> RECORDS FOR THIS TASK
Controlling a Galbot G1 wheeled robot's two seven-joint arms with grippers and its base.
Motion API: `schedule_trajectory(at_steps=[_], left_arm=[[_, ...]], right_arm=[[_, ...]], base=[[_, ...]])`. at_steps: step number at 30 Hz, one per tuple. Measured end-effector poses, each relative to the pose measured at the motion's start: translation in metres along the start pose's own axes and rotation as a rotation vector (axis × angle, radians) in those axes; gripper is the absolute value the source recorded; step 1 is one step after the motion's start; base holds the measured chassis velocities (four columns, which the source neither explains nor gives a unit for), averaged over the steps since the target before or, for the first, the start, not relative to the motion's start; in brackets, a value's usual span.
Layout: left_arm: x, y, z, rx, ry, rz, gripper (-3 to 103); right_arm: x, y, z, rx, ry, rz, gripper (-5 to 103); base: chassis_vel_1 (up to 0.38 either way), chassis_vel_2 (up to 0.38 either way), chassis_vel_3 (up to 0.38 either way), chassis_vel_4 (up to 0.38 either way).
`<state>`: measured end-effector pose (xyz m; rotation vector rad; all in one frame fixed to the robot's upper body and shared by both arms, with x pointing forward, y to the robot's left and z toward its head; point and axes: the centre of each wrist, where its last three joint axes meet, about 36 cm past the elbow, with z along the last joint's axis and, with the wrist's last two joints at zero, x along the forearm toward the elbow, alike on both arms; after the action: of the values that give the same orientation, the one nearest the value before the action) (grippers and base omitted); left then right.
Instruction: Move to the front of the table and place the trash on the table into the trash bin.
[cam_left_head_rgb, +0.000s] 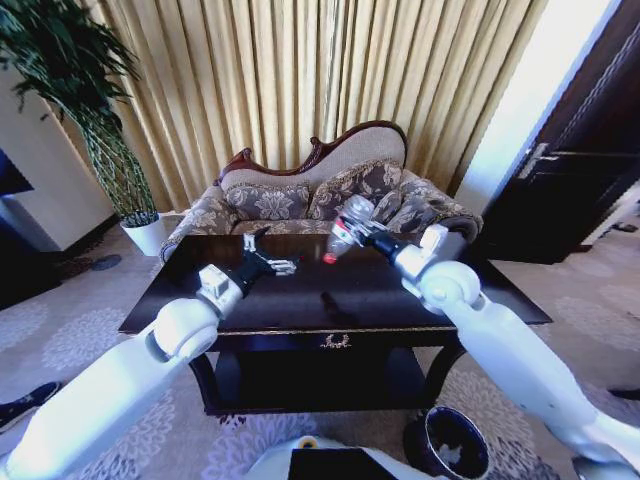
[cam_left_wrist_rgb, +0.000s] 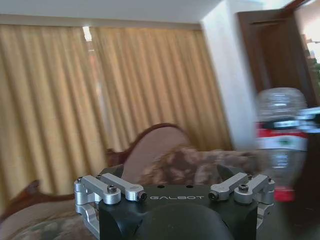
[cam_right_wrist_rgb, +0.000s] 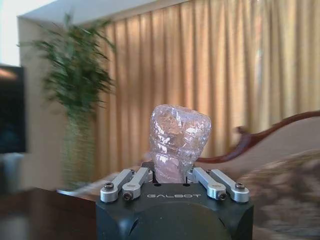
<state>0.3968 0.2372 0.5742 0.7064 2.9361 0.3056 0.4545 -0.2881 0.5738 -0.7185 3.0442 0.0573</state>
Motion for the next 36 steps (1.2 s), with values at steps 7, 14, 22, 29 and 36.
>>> schedule_trajectory(at_steps=[7,14,22,29,36], left_arm=[[0.025,0.019,-0.017,-0.001,0.025,-0.191,100],[0.055,0.066,-0.025,0.043,0.114,-0.403,100],[0.081,0.120,-0.026,0.091,0.097,-0.602,100],[0.121,0.145,-0.011,0.138,0.113,-0.623,100],[0.141,0.143,-0.007,0.156,0.112,-0.627,100]], right_arm=[[0.021,-0.019,0.002,0.161,-0.034,0.144,25],[0.030,-0.025,0.016,0.158,-0.013,0.260,25],[0.043,-0.040,0.023,0.153,0.010,0.333,25],[0.075,-0.052,0.025,0.152,0.024,0.404,25],[0.087,-0.040,0.018,0.130,0.001,0.432,25]], base=[[0.000,0.000,0.000,0.000],[0.000,0.000,0.000,0.000],[0.000,0.000,0.000,0.000],[0.000,0.000,0.000,0.000],[0.000,0.000,0.000,0.000]])
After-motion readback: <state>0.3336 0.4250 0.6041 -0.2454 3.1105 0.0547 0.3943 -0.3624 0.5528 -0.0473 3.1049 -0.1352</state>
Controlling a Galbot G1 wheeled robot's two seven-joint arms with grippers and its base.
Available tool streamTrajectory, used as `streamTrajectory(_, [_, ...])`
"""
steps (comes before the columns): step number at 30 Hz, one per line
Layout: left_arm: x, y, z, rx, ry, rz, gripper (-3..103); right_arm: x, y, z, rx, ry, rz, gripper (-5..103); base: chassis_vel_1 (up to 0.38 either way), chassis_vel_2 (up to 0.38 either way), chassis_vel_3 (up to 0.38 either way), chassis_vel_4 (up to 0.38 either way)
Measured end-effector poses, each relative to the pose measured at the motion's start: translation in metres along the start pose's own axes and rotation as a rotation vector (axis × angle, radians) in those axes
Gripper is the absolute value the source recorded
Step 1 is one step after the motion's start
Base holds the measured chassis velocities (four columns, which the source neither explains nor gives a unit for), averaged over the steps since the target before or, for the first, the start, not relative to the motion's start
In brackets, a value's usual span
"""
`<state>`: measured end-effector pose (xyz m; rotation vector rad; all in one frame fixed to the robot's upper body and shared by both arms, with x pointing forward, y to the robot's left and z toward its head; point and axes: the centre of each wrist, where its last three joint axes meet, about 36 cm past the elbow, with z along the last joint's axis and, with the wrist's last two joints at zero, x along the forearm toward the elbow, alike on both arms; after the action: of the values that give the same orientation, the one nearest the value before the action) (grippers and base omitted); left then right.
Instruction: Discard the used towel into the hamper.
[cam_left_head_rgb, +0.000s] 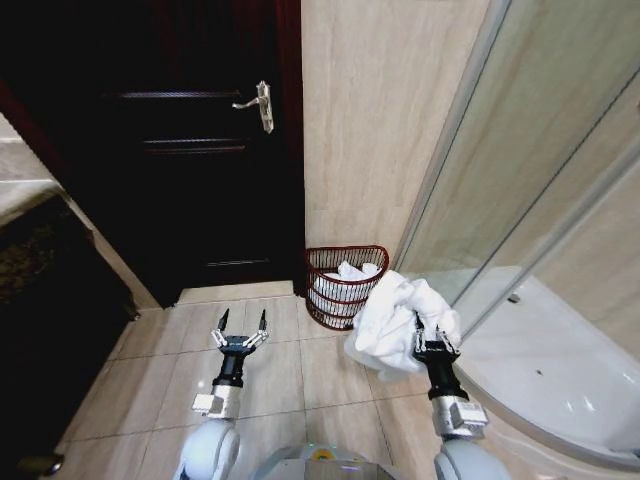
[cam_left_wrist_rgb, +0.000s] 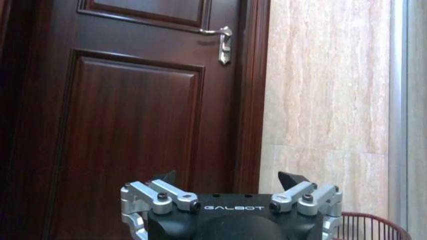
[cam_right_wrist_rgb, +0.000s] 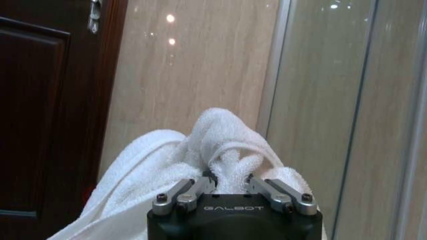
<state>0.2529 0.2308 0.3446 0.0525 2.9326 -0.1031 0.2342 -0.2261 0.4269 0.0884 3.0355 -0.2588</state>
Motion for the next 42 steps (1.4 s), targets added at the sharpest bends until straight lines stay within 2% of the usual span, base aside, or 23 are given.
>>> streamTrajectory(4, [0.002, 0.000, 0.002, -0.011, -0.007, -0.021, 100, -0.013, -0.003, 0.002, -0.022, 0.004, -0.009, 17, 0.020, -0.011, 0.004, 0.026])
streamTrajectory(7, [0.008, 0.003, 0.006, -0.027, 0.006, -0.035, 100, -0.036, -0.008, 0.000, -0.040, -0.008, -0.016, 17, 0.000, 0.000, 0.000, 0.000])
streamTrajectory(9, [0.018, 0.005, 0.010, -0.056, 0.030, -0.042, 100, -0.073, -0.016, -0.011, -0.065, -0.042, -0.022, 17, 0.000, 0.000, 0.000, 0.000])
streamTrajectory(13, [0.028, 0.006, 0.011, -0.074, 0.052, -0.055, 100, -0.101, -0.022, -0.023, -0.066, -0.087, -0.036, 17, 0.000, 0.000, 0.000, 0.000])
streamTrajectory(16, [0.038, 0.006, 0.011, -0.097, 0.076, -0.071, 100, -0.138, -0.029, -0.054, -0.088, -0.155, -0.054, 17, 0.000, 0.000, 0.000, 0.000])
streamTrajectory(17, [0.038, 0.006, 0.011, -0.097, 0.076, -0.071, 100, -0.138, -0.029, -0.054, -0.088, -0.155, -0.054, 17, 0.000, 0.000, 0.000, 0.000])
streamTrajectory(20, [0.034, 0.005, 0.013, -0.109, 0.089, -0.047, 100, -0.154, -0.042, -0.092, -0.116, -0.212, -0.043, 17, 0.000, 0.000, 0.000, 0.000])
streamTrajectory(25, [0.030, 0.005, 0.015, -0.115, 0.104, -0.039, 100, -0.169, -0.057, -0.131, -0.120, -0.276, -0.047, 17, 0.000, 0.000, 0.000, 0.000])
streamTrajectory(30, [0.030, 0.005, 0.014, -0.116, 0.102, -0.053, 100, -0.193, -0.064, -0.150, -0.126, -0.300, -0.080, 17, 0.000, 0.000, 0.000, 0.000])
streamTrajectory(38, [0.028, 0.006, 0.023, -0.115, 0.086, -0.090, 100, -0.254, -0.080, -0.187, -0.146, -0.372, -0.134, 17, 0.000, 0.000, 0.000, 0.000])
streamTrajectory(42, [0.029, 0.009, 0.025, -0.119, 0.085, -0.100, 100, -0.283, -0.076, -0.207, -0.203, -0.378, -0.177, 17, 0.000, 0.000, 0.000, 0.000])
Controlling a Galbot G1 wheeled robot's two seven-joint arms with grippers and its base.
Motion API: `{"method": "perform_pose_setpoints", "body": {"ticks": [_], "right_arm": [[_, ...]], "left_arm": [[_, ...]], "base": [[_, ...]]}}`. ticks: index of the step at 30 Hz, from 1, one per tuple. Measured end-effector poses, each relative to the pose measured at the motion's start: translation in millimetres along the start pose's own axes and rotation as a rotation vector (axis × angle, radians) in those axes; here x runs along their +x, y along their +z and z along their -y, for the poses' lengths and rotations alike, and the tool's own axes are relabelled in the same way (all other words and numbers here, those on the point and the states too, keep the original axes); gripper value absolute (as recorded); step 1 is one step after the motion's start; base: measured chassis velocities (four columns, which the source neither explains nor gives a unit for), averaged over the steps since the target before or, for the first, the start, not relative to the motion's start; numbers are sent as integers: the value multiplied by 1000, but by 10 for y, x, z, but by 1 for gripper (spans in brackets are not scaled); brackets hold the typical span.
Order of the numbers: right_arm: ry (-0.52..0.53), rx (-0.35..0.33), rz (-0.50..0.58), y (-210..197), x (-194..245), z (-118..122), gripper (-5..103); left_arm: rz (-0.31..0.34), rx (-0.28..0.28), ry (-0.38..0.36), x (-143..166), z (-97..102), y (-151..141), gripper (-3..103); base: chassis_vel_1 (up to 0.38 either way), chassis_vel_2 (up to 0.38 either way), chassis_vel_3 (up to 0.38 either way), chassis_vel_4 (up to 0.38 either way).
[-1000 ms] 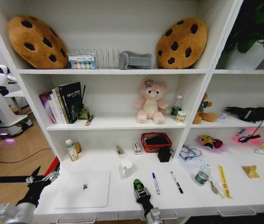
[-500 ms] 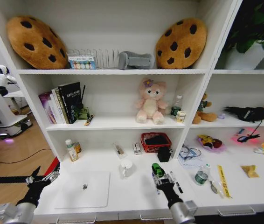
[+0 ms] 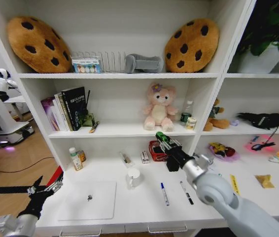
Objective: Organize the objects on the table.
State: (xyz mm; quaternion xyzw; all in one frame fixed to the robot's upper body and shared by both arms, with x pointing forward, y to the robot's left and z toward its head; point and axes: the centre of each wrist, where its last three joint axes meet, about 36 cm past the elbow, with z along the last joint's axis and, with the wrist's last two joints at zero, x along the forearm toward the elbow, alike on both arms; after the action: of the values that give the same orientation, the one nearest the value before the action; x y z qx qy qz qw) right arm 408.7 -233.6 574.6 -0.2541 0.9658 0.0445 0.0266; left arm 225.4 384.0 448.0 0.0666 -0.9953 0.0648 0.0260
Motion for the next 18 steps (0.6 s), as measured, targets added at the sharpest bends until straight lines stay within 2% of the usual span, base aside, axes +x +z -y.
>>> {"method": "perform_pose_setpoints", "body": {"ticks": [4, 5, 8, 9, 12, 18], "right_arm": [[-43, 11, -9, 1, -471, -2, 37], [-43, 11, -9, 1, -471, -2, 37], [-70, 1, -46, 71, -1012, -89, 37], [-70, 1, -46, 71, -1012, -89, 37], [-81, 32, -55, 50, -1397, -162, 37], [-59, 19, -106, 63, -1734, -246, 37]], "left_arm": [[0, 0, -1, 0, 0, 1, 100], [0, 0, -1, 0, 0, 1, 100], [0, 0, -1, 0, -1, 0, 100], [0, 0, -1, 0, -1, 0, 100], [0, 0, 0, 0, 0, 0, 100], [0, 0, 0, 0, 0, 0, 100]], "base": [[0, 0, 0, 0], [0, 0, 0, 0], [0, 0, 0, 0], [0, 0, 0, 0], [0, 0, 0, 0], [0, 0, 0, 0]]}}
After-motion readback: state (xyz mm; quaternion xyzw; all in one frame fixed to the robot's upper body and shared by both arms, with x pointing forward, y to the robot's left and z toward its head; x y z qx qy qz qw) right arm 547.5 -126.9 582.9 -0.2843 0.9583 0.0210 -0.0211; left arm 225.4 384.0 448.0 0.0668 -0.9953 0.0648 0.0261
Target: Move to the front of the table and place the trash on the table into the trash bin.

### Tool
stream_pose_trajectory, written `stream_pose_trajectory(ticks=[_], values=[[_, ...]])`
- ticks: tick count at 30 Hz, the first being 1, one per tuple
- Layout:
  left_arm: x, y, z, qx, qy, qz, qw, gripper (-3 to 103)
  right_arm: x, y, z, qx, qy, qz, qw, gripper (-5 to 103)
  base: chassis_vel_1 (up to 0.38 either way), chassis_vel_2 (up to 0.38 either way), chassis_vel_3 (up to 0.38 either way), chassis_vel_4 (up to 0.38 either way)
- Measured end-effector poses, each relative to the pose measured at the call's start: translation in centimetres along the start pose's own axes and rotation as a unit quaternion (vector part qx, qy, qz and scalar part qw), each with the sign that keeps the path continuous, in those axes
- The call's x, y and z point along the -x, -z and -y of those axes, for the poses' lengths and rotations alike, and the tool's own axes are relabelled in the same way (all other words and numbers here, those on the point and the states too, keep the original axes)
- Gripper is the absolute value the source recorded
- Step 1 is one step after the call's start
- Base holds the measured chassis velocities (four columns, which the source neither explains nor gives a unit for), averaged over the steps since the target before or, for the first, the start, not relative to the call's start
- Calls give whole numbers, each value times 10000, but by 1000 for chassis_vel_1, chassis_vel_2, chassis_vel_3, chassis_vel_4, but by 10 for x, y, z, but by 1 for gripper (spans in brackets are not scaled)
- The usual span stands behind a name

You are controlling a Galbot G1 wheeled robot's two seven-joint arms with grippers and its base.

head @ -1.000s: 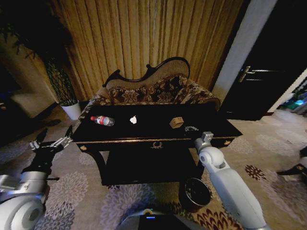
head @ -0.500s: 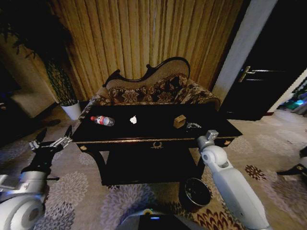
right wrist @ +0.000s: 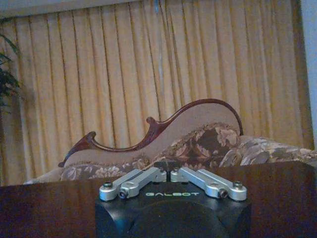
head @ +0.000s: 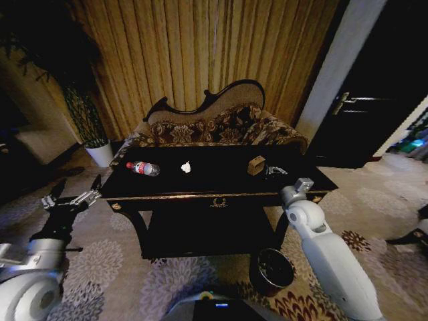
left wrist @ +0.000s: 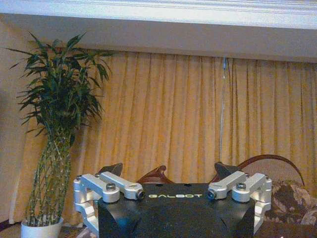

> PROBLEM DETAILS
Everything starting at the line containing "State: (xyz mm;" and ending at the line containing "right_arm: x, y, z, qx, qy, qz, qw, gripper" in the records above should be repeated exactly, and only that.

> OUTPUT
State: (xyz mm; quaternion xyzw; all in one frame fixed to the robot's upper body and shared by both arms, with x pointing forward, y to the robot's left and z toward its head; point and axes: the centre of each wrist, where its last three joint axes meet, about 36 cm past the elbow, with z along the last joint's axis and, with the wrist's last two joints at zero, x along the forearm toward the elbow, alike on both arms; after the action: of the values that give the same orientation, the one nearest the value before the action; x y z qx qy qz qw) right arm 408.7 -233.6 574.6 -0.2541 0.9658 0.0445 0.0266; left arm 225.4 384.0 448.0 0.0666 -0.9953 0.0648 0.0260
Motion for the next 18 steps (0.6 s), as measured, targets added at the sharpest bends until straight lines stay within 2% of the usual span, base aside, axes +x +z -y.
>>> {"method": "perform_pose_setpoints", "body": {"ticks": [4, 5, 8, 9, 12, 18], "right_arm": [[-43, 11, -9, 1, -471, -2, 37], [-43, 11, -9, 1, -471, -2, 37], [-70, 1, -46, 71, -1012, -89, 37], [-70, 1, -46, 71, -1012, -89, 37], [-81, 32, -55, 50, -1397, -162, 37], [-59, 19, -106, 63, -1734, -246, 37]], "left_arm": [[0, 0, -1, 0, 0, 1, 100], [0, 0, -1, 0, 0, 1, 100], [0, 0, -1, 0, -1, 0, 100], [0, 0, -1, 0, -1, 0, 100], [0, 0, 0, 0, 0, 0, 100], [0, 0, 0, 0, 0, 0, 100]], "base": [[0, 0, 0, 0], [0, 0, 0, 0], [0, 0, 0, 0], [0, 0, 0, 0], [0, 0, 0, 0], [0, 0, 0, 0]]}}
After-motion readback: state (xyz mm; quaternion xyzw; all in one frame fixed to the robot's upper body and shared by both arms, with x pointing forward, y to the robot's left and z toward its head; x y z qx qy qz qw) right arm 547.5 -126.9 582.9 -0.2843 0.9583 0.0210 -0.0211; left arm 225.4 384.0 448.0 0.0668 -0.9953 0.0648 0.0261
Target: Move to the front of the table and place the trash on the table into the trash bin.

### Tool
stream_pose_trajectory, written `stream_pose_trajectory(ticks=[_], values=[[_, ...]])`
- ticks: tick count at 30 Hz, the first being 1, one per tuple
- Layout:
  left_arm: x, y, z, qx, qy, qz, qw, gripper (-3 to 103)
  right_arm: x, y, z, qx, qy, qz, qw, gripper (-5 to 103)

No additional work remains on the exercise.